Para este segundo año la diferencia se amplió aún más, no siempre habrá algún bien público por vender, entonces se torna necesaria mejorar la administración, caso contrario el déficit se seguirá ampliando y los proveedores empezarán a cobrar con mayores demoras que en la actualidad.
En un país donde se empieza a privilegiar el equilibrio fiscal, y una conducta prudente en la gestión económica, los gastos desmesurados en un municipio que se ha encargado de asfixiar a los contribuyentes, por nada a cambio, resulta un problema sin solución para los próximos dos años de gobierno.
En efecto, el dinero producto de los impuestos y la presión fiscal sobre el olavarriense es agobiante, la idea de creación de nuevos tributos como el "impuesto al viento" resulta una medida antipática, casi desesperada en la búsqueda de nuevos ingresos, de manera que en el corto plazo no parecería que la solución vaya a venir por el aumento de los ingresos.
Habría que analizar en qué gasta tanto dinero el municipio.
En estos dos años, hubo poco o nulo movimiento en materia de obras públicas.
No han existido obras de envergadura;
El Polo Judicial es un proyecto de la Provincia de Buenos Aires; asfalto no hubo, aumento de la red cloacal, tampoco; la promesa de creación de cientos de viviendas por año quedó disminuida a la entrega de terrenos; y así con cada uno de los compromisos asumidos en campaña.
En Sierras Bayas, la Playa de Camiones solo posee el cerco perimetral, y una edificación a medio hacer.

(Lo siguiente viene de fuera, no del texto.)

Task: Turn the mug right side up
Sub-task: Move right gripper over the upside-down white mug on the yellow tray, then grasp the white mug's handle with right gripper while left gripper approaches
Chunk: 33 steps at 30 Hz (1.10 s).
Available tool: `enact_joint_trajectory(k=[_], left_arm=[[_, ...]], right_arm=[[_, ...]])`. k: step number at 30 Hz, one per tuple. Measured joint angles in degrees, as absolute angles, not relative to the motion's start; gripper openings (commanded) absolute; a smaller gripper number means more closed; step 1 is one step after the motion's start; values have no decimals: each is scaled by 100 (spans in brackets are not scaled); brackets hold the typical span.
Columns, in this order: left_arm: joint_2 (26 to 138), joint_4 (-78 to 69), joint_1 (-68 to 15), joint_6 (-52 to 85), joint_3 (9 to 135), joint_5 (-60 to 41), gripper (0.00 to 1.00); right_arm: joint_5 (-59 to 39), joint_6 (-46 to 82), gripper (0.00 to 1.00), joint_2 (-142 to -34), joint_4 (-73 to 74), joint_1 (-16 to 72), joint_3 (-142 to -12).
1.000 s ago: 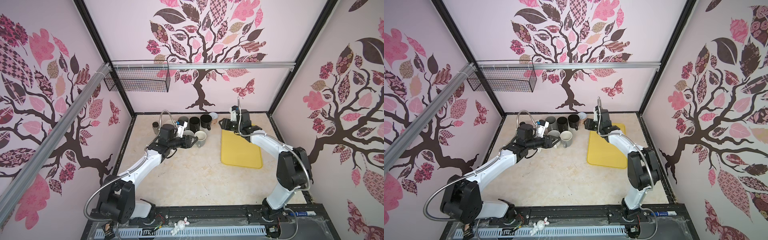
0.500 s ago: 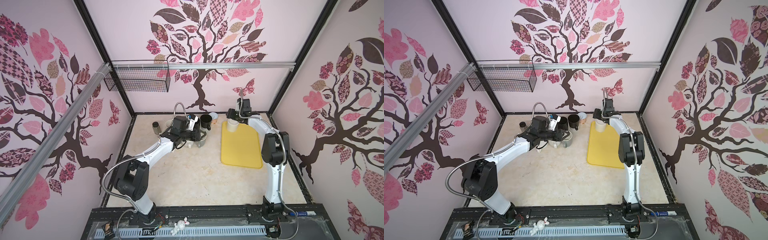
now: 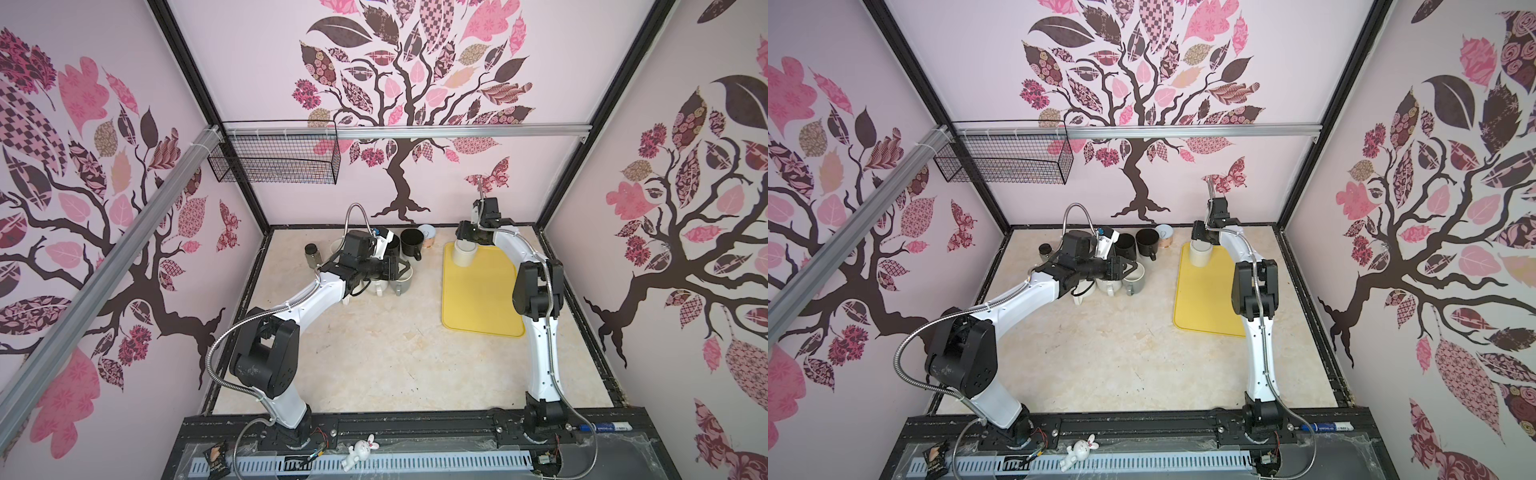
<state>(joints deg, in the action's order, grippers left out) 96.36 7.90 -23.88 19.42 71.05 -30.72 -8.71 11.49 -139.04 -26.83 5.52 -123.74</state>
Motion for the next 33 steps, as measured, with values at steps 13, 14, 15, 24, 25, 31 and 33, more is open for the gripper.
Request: enact_joint_trajectory(k=[13,14,15,24,25,31,33], left_arm=[[9520,829,-2652,1944,7096,-3114,53],[9520,838,-2762,1942,7096,-3111,53],[9520,849,-2845,1940,7096,-3111,53],[9524,958,-3680,1839,7096,-2963,52],[9544,956,-3804,1822,7102,-2934,51],[10071,943,-4751,1758,7275,-2821,44],[10350,899,-5022,1754,7325,-2816,43]], right_arm=[[-1166,1337,53,-12230,-1599,550,-9310],[-1170,1378,53,-12040,-1551,550,-9021],[-1170,1404,53,-11896,-1496,550,-8794],[-1306,1533,58,-10602,-1328,550,-6989],[-1321,1544,59,-10551,-1402,550,-6949],[-1428,1599,62,-10394,-1791,471,-6855],[-1553,1636,62,-10355,-1837,342,-6779]])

En el aspecto de recursos humanos, la nómina de la cantidad de trabajadores que depende de la Municipalidad llega entre contratados directos e indirectos a cerca de cuatro mil personas, la mayoría de los cuales tiene ingresos por debajo del salario mínimo vital y móvil.
Eso sí, existen las famosas "cooperativas" que recaudan buena cantidad de dinero a cambio de dudosas contraprestaciones.

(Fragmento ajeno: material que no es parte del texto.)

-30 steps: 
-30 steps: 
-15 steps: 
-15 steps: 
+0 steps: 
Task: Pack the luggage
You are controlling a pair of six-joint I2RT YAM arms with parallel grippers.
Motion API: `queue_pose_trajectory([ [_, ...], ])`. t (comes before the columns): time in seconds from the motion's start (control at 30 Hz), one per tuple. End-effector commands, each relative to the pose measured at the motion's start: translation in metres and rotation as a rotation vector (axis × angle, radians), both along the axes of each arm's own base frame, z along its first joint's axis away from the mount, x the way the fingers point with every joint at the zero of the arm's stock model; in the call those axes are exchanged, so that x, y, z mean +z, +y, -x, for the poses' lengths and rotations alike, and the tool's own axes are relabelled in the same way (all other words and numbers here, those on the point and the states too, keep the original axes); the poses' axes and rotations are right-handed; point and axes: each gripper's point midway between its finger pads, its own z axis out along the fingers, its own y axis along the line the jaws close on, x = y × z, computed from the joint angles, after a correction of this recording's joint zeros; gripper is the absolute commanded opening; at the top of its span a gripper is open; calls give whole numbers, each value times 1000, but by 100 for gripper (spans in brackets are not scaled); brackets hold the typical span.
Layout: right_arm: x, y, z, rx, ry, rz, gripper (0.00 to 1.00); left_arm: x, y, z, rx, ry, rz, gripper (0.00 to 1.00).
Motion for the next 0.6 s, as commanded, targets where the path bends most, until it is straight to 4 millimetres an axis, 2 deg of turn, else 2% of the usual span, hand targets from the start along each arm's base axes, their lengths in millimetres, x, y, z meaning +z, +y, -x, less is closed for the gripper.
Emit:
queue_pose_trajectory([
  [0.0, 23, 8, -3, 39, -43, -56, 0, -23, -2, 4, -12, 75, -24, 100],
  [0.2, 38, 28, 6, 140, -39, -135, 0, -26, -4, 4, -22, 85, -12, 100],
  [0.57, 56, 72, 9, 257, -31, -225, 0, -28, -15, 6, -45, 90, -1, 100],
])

En efecto, una forma de tercerizar el trabajo que realiza la municipalidad es a través de un grupo de cooperativas armadas por personas que mantienen una misma ideología, en los cuales se evita realizar aportes, y el control sobre los gastos no resulta tan riguroso.

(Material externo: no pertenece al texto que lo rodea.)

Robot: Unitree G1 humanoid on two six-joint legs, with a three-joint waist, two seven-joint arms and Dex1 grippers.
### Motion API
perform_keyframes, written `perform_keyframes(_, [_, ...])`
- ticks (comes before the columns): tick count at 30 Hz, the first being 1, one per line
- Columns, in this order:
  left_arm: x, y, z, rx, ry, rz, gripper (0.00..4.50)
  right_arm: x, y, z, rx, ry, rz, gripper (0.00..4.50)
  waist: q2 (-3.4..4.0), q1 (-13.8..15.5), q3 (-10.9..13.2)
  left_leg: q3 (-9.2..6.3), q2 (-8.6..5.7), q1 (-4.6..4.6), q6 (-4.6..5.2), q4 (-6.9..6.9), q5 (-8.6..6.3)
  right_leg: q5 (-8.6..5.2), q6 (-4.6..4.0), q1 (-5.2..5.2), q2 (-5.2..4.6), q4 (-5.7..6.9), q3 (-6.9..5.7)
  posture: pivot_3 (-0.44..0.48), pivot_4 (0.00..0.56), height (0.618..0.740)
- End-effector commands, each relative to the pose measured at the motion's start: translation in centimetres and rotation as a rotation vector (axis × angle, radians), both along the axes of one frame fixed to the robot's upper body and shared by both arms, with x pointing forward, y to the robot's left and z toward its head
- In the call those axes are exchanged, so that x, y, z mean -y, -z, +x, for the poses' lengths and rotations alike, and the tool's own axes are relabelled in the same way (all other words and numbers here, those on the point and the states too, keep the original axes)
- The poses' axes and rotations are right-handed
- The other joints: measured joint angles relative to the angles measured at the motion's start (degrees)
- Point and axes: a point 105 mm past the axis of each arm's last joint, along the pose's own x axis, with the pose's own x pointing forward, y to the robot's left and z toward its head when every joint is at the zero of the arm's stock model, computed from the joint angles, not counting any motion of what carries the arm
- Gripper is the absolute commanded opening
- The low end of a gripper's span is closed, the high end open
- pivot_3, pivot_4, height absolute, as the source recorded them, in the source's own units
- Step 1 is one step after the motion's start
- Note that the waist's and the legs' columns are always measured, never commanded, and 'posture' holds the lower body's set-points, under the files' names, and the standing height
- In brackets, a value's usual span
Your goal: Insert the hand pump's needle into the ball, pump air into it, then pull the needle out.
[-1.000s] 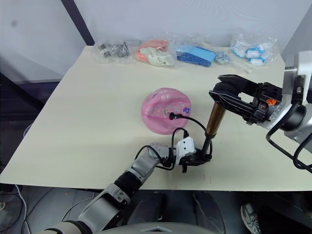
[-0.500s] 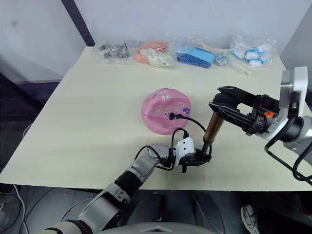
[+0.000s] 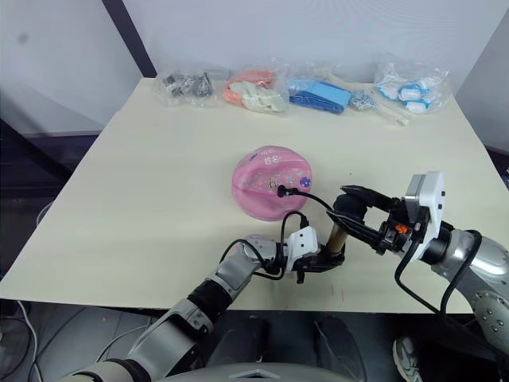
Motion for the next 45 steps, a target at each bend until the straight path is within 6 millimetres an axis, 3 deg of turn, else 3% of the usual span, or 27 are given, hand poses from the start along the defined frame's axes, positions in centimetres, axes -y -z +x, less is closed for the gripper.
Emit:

Si no existen obras públicas, si se les paga un sueldo mísero a los trabajadores, ¿en donde se va el dinero de los olavarrienses?
Tal vez la planta municipal sea elevada para lo que necesita el municipio, y resulta necesario realizar un ajuste en ese aspecto.
Lo cierto es que el olavarriense paga sus impuestos a cambio de obras, de mejoras de infraestructura que le permitan tener una mejor calidad de vida, cosa que no está ocurriendo ahora.
Tal vez el dinero se vaya en la pauta publicitaria, y ello permite tener amordazados y contentos a gran parte del periodismo local, que se encargan intencionalmente de omitir todo tipo de información negativa que provenga de la gestión Wesner.
La mayoría de los medios online de Olavarría resultan selectivos a la hora de publicar notas, un poco por el lineamiento ideológico, otro poco porque dependen económicamente de alguna publicidad o aporte recibido, y otro porcentaje para congraciarse con el poder de turno.
Lo cierto es que no se ve una nota crítica en sus páginas online, ni tampoco una sola noticia que sea desfavorable a su desempeño
Tal vez en época donde los ingresos escasean no resulte necesario gastar tanto dinero en las fiestas populares, ni en la contratación de cantantes ni grupos musicales, bajo el anticuado lema de "pan y circo" para el pueblo.
Todos "tal vez", en realidad la autocrítica debería llegar de parte del sector gobernante, pero no ocurrirá.